ディオバン問題以降、製薬業界も不正防止に向けて取り組みを進めてきた。製薬協は、2015年から16年にかけて複数の通知を発出。社内審査体制を営業部門外に置くなど、体制の強化や透明性確保を促してきた。16年3月22日に発出された通知では、「社内審査に社外の第三者を参加させ、より高い信頼性と透明性を確保すること」としている。ここでいう第三者とは、「過去2年以内に役員または従業員であったもの以外」。製薬協内の審査も医師2人、薬剤師1人の第三者を加え、審査の範囲も製品情報概要の特定項目版、専門誌広告の記事体広告まで網を広げてきた。また、15年9月には、医療用医薬品製品情報概要等に関する作成要領を作成し、19年にはアップデートしてきた。

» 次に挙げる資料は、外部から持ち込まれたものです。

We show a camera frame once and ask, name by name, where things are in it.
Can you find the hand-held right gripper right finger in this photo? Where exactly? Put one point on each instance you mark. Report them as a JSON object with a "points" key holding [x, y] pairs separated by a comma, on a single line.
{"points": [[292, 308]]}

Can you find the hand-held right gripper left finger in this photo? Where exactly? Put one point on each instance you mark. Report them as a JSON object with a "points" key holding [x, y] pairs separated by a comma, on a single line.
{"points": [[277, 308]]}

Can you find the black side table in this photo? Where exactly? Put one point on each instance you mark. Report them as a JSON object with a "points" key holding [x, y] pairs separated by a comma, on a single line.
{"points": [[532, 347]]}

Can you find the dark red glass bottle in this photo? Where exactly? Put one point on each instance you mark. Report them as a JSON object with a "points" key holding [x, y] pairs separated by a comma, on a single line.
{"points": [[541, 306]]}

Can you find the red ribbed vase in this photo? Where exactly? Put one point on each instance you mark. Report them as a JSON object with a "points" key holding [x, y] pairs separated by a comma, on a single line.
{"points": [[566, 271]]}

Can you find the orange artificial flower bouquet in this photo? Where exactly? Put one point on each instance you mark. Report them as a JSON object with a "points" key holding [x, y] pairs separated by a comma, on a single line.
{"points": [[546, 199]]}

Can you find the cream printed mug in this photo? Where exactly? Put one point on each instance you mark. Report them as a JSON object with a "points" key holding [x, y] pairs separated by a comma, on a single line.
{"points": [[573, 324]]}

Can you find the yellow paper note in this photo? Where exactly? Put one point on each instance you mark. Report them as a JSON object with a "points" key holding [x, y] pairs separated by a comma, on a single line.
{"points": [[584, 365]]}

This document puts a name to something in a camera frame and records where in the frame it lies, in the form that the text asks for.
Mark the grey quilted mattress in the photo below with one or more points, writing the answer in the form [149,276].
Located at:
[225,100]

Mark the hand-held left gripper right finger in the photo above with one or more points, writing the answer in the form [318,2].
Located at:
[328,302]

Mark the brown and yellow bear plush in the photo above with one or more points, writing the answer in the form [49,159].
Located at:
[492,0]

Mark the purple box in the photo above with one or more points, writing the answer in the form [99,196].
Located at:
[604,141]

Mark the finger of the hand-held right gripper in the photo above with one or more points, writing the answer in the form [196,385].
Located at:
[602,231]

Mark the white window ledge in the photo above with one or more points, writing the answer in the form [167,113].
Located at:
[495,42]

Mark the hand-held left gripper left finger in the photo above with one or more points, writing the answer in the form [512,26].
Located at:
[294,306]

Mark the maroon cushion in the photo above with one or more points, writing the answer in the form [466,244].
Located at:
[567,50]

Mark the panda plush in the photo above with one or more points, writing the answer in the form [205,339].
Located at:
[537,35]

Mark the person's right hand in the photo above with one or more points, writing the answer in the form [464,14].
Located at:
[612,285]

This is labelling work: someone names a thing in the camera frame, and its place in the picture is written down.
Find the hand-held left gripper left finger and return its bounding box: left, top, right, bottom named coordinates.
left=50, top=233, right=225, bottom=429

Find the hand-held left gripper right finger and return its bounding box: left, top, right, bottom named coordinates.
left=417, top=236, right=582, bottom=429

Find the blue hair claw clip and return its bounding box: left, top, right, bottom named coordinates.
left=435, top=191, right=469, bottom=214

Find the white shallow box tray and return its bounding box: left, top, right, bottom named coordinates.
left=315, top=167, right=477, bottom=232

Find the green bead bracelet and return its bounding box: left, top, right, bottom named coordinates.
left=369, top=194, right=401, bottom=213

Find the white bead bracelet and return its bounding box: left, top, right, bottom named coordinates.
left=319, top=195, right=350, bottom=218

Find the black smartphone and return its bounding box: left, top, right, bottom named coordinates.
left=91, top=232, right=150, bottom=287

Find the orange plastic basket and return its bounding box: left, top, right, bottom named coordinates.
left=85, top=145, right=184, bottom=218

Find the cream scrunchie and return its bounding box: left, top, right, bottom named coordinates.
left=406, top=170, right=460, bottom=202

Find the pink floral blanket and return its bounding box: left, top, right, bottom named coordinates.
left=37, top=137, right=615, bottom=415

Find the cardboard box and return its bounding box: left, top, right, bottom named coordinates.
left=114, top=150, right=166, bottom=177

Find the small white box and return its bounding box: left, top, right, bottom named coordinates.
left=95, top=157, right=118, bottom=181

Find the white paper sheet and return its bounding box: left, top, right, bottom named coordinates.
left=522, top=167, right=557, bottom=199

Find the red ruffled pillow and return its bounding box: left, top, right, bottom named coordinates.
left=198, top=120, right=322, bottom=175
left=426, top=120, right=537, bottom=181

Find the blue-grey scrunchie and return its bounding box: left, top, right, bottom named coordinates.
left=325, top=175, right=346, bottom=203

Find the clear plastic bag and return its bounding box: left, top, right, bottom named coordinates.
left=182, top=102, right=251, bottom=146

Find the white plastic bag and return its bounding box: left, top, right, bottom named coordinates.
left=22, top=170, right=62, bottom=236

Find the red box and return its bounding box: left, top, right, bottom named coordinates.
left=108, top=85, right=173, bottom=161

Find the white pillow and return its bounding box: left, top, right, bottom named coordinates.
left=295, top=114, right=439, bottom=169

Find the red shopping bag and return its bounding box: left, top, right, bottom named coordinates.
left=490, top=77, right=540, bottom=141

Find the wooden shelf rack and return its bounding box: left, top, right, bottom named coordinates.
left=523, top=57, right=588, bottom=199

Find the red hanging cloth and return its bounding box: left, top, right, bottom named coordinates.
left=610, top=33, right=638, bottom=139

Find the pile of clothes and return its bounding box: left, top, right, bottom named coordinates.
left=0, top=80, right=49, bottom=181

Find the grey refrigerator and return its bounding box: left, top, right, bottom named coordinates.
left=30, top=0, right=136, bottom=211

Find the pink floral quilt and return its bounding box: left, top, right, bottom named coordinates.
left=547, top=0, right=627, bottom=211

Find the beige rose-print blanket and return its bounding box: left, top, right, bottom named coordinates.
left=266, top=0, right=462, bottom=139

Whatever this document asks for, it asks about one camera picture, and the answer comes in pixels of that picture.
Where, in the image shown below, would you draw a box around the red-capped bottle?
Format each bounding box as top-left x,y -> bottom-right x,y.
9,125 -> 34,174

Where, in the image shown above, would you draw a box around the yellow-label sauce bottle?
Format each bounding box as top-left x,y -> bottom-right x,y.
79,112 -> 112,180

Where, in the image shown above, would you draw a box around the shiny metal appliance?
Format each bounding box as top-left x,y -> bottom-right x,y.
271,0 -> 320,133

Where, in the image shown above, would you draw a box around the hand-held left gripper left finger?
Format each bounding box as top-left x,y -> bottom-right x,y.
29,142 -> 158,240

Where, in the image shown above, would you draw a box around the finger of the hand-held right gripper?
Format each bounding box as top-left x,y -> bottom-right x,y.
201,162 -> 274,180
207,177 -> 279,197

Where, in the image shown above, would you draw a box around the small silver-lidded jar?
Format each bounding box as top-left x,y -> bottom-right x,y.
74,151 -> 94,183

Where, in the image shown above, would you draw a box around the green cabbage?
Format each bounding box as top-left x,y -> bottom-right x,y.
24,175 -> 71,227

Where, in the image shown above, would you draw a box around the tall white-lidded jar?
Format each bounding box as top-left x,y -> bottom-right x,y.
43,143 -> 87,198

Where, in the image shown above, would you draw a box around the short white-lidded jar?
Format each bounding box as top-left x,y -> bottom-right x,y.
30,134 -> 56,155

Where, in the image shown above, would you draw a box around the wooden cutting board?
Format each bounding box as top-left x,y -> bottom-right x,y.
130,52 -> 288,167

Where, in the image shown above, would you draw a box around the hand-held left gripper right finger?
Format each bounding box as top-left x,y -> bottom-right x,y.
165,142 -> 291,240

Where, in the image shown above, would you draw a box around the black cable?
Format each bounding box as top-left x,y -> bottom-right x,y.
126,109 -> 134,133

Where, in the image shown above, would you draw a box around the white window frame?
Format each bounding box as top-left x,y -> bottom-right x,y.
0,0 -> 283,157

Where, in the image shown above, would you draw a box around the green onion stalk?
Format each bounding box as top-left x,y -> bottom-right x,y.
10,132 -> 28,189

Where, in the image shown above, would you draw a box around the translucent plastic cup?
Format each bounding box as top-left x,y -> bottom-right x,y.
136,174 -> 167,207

◎製薬協・田中常務「ガバナンスに取り組む企業も増えている」
製薬協の田中徳雄常務理事は本誌に対し、「ガイドラインや法制化される前にできることはすぐにやろうということで、記載されることは製薬協としてすでに取り組んでいる」と説明する。最近は、企業主催する製品説明会の最後のスライドに、エリア責任者の名前と連絡先を明記するなど、ガバナンスに取り組む企業も増えてきているという。
広告資材の審査範囲についても、「ディオバン問題の反省を踏まえるなら市販後で新しい臨床データができたときのパンフレットについても業界で自主的に審査するようなことも考えていかないといけない」と述べた。
未承認薬・適応外薬について、医療従事者や患者などの「求めに応じて」提供できることも明記された。田中常務理事は、MRであってもMSLであってもこれを遵守する必要性を強調。具体例として、「基本的にMRのカバンに入っていて、求められたからとすぐに出すのはアウトだ」とも話した。
会員各社に対しては、「いつから始まるということではなく、精度が低いことは高め、すぐにできることは取り組んでほしい」と強調。①不適切な資材を作らない、②不適切な資材の社内審査を通さない、③正しい資材を不適切に使わない―の“3ない!”活動を各社に徹底することを改めて呼びかけた。
◎企業自身が自浄作用を働かせ、抑止力となる
厚労省は2019年にも予定される薬機法改正をめぐり、虚偽・誇大広告を行った製薬企業に対する課徴金や役員の解任命令などを視野に、不正に対する行政措置を大幅に見直す方針も示している。現行では、薬機法上で虚偽・誇大広告の禁止や、適正広告基準などの規制はあるが、不正と認定されるハードルは高い。ガイドラインの策定で、ハードルが引き下がることで、企業自身が自浄作用を働かせ、抑止力となることが期待される。